分数または確率のように振る舞う連続的な0対1の応答変数を処理する方法は4つあります(これはこのトピックで最も正統な/賛成/閲覧されたスレッドですが、残念ながら4つのオプションすべてがそこで議論されているわけではありません):

  1. p=m/nnnN

    glm(p ~ a+b+c, myData, family="binomial", weights=n)
  2. pp01)。

    betareg(p ~ a+b+c, myData)
  3. Logitは応答を変換し、線形回帰を使用します。通常、これはお勧めしません。

    lm(log(p/(1-p)) ~ a+b+c, myData)
  4. 二項モデルを近似しますが、過剰分散を考慮して標準誤差を計算します。標準エラーはさまざまな方法で計算できます。

    • (a)過分散推定によるスケーリングされた標準誤差(onetwo)。これは「準二項」GLMと呼ばれます。

    • (b)サンドイッチ推定器による堅牢な標準誤差(onetwothreefour)。これは、計量​​経済学では「分数ロジット」と呼ばれます。


    ()と(b)は同一ではない(参照このコメントを、そして本書のセクション3.4.1と3.4.2、およびこのSOポスト、この1、この1)が、同様の結果が得られる傾向があります。オプション(a)はglm次のように実装されます。

    glm(p ~ a+b+c, myData, family="quasibinomial")

同じ4つの方法がランダム効果で利用できます。

  1. weights引数を使用する(onetwo):

    glmer(p ~ a+b+c + (1|subject), myData, family="binomial", weights=n)

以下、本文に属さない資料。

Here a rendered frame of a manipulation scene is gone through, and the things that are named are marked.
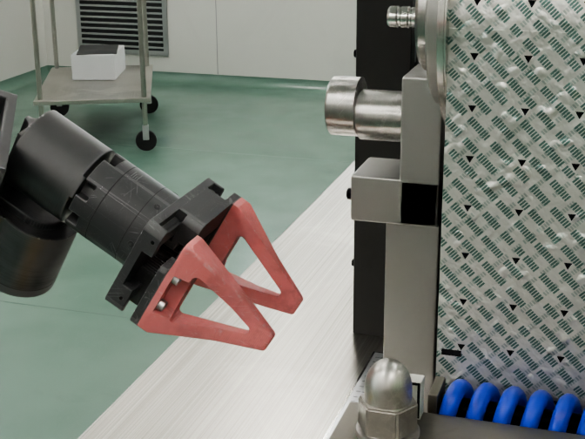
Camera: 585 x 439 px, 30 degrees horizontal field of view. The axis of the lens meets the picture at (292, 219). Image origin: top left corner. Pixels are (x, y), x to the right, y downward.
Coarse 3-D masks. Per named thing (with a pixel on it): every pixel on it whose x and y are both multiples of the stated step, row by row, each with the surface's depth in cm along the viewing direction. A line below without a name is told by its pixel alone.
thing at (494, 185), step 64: (448, 128) 62; (512, 128) 61; (576, 128) 60; (448, 192) 63; (512, 192) 62; (576, 192) 61; (448, 256) 64; (512, 256) 63; (576, 256) 62; (448, 320) 66; (512, 320) 64; (576, 320) 63; (448, 384) 67; (512, 384) 66; (576, 384) 64
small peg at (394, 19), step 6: (390, 6) 69; (396, 6) 69; (402, 6) 69; (408, 6) 69; (414, 6) 69; (390, 12) 69; (396, 12) 69; (402, 12) 69; (408, 12) 69; (414, 12) 68; (390, 18) 69; (396, 18) 69; (402, 18) 69; (408, 18) 69; (390, 24) 69; (396, 24) 69; (402, 24) 69; (408, 24) 69
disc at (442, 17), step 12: (444, 0) 59; (444, 12) 59; (444, 24) 59; (444, 36) 60; (444, 48) 60; (444, 60) 60; (444, 72) 61; (444, 84) 61; (444, 96) 62; (444, 108) 63; (444, 120) 64
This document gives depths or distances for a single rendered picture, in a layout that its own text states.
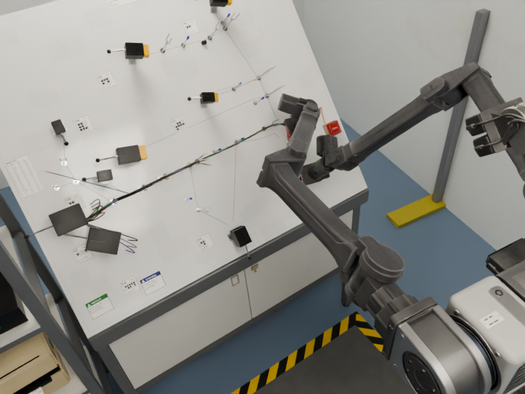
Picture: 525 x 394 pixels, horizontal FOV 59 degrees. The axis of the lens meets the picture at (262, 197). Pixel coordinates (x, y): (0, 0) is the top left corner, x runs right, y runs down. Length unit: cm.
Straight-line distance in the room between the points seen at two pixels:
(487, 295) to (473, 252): 216
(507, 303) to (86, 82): 134
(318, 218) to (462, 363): 38
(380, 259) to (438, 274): 196
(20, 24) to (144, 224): 73
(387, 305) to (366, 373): 161
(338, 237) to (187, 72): 98
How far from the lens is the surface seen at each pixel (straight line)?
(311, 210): 97
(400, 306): 82
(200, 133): 167
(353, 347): 248
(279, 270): 195
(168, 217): 162
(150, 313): 165
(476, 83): 130
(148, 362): 193
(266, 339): 250
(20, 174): 160
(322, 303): 260
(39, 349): 174
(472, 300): 81
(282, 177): 104
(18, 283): 137
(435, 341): 78
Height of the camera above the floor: 216
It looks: 43 degrees down
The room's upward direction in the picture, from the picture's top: 6 degrees counter-clockwise
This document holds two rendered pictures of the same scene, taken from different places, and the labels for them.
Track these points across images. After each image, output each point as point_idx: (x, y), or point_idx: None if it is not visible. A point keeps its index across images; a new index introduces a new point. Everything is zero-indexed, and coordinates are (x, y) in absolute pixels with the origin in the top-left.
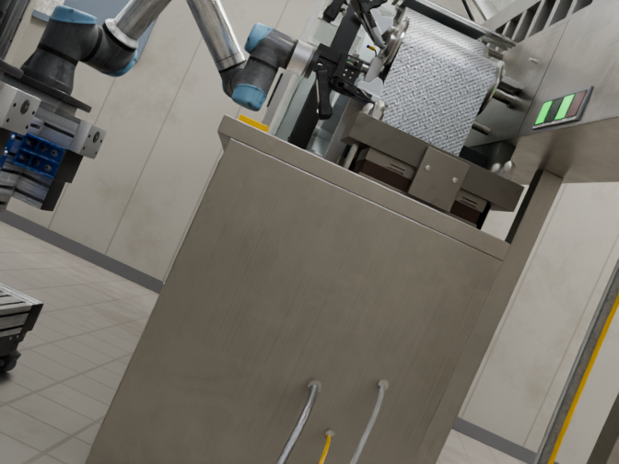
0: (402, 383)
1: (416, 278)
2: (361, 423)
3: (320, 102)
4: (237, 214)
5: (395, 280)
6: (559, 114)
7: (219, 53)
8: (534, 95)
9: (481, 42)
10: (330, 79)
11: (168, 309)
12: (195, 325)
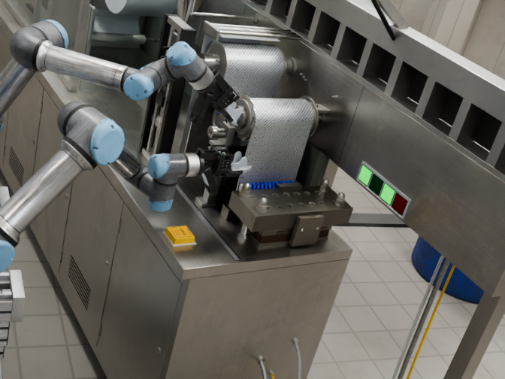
0: (304, 334)
1: (306, 289)
2: (285, 359)
3: (210, 188)
4: (202, 312)
5: (294, 295)
6: (384, 197)
7: (124, 172)
8: (346, 137)
9: (278, 50)
10: (213, 171)
11: (174, 371)
12: (191, 368)
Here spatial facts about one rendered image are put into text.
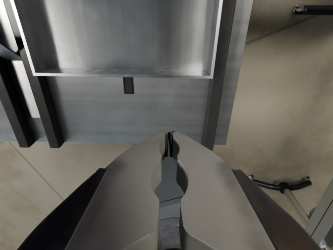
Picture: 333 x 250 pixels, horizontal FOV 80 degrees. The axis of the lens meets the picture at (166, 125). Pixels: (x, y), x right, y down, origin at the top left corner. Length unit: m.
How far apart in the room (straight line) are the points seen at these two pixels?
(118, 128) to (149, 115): 0.06
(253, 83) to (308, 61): 0.32
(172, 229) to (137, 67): 0.50
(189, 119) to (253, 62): 1.00
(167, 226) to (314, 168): 1.48
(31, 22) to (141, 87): 0.17
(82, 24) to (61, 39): 0.04
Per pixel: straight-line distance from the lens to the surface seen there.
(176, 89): 0.34
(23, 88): 0.41
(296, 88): 1.50
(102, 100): 0.37
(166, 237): 0.68
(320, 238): 1.51
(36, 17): 0.37
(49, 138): 0.42
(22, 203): 2.28
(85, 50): 0.35
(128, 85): 0.34
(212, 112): 0.34
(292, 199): 1.71
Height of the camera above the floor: 1.20
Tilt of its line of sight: 61 degrees down
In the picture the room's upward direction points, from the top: 179 degrees counter-clockwise
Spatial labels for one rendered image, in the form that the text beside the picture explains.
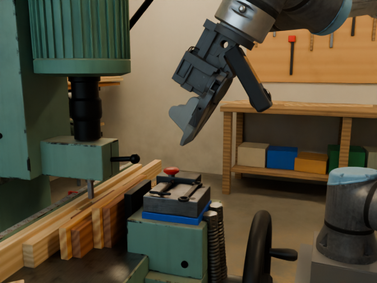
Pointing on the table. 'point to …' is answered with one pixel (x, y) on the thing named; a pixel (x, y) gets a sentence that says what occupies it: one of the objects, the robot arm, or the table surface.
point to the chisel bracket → (79, 158)
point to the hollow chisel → (90, 190)
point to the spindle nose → (86, 107)
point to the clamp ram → (135, 199)
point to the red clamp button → (171, 170)
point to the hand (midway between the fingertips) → (188, 141)
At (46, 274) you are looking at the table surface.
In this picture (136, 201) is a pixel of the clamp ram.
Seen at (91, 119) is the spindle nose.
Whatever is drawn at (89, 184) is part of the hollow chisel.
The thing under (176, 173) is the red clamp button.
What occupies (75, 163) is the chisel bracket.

    上記の2番目のリンクによると、過剰分散をモデル化することをお勧めします。そこを参照してください(以下の#4も参照)。

  2. ベータ混合モデルの使用:

    glmmadmb(p ~ a+b+c + (1|subject), myData, family="beta")

    または

    glmmTMB(p ~ a+b+c + (1|subject), myData, 
            family=list(family="beta",link="logit"))

    応答データに正確なゼロまたは1が存在する場合、ゼロ/ 1膨張ベータモデルを使用できます。 glmmTMB

  3. 応答のロジット変換を使用:

    lmer(log(p/(1-p)) ~ a+b+c + (1|subject), myData)
  4. 二項モデルでの過分散の説明。これは別のトリックを使用します。各データポイントにランダム効果を追加します。

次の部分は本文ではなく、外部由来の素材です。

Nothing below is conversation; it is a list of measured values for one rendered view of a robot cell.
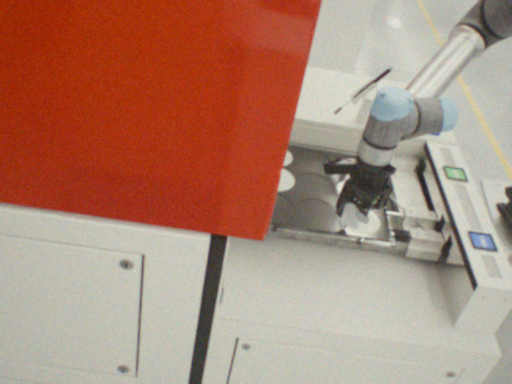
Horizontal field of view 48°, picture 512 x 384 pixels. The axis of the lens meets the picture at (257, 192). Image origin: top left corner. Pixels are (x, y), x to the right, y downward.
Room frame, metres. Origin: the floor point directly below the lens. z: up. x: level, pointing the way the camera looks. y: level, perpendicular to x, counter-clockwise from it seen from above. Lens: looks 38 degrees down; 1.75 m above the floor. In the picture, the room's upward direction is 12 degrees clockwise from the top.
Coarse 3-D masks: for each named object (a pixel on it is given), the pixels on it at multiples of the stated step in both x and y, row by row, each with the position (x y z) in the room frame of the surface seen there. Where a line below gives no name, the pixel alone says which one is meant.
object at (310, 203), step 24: (288, 168) 1.24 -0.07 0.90; (312, 168) 1.26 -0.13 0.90; (288, 192) 1.14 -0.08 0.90; (312, 192) 1.16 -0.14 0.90; (336, 192) 1.18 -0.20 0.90; (288, 216) 1.04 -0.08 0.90; (312, 216) 1.06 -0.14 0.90; (336, 216) 1.08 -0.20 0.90; (384, 216) 1.12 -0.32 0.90; (384, 240) 1.03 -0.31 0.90
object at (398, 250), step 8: (272, 232) 1.05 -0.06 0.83; (280, 232) 1.05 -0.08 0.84; (296, 240) 1.06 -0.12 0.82; (304, 240) 1.06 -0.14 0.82; (312, 240) 1.06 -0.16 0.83; (320, 240) 1.06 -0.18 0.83; (328, 240) 1.06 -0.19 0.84; (336, 240) 1.06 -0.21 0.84; (352, 248) 1.07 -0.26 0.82; (360, 248) 1.07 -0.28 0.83; (368, 248) 1.07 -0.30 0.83; (376, 248) 1.07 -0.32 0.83; (384, 248) 1.07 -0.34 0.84; (392, 248) 1.08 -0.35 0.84; (400, 248) 1.08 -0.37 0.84
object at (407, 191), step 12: (396, 180) 1.32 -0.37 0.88; (408, 180) 1.33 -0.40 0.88; (396, 192) 1.26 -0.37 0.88; (408, 192) 1.27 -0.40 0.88; (420, 192) 1.28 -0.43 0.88; (408, 204) 1.22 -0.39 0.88; (420, 204) 1.23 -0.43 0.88; (396, 216) 1.18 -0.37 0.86; (408, 228) 1.12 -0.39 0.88; (420, 228) 1.13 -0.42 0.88; (408, 252) 1.04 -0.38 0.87; (420, 252) 1.05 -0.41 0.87; (432, 252) 1.05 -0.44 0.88
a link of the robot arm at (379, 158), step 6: (360, 138) 1.03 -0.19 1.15; (360, 144) 1.02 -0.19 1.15; (366, 144) 1.01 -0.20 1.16; (360, 150) 1.01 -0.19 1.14; (366, 150) 1.00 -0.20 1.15; (372, 150) 1.00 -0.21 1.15; (378, 150) 0.99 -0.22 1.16; (384, 150) 0.99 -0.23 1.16; (390, 150) 1.00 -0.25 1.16; (360, 156) 1.01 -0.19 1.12; (366, 156) 1.00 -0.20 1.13; (372, 156) 0.99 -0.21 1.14; (378, 156) 0.99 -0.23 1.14; (384, 156) 1.00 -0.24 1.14; (390, 156) 1.00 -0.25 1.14; (366, 162) 1.00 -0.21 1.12; (372, 162) 0.99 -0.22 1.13; (378, 162) 0.99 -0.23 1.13; (384, 162) 1.00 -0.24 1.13; (390, 162) 1.01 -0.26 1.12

    myData$rowid = as.factor(1:nrow(myData))
    glmer(p ~ a+b+c + (1|subject) + (1|rowid), myData, family="binomial",
          glmerControl(optimizer="bobyqa"))

    何らかの理由で、これはglmer()非整数について文句を言うので適切に機能しませんpナンセンスな見積もりをもたらす。私が思いついた解決策は、偽の定数を使用weights=kし、それp*kが常に整数であることを確認することです。これには丸めpが必要ですが、k十分な大きさを選択することでそれほど問題になることはありません。結果はの値に依存しないようですk

    k = 100
    glmer(round(p*k)/k ~ a+b+c + (1|subject) + (1|rowid), myData, 
          family="binomial", weights=rowid*0+k, glmerControl(optimizer="bobyqa"))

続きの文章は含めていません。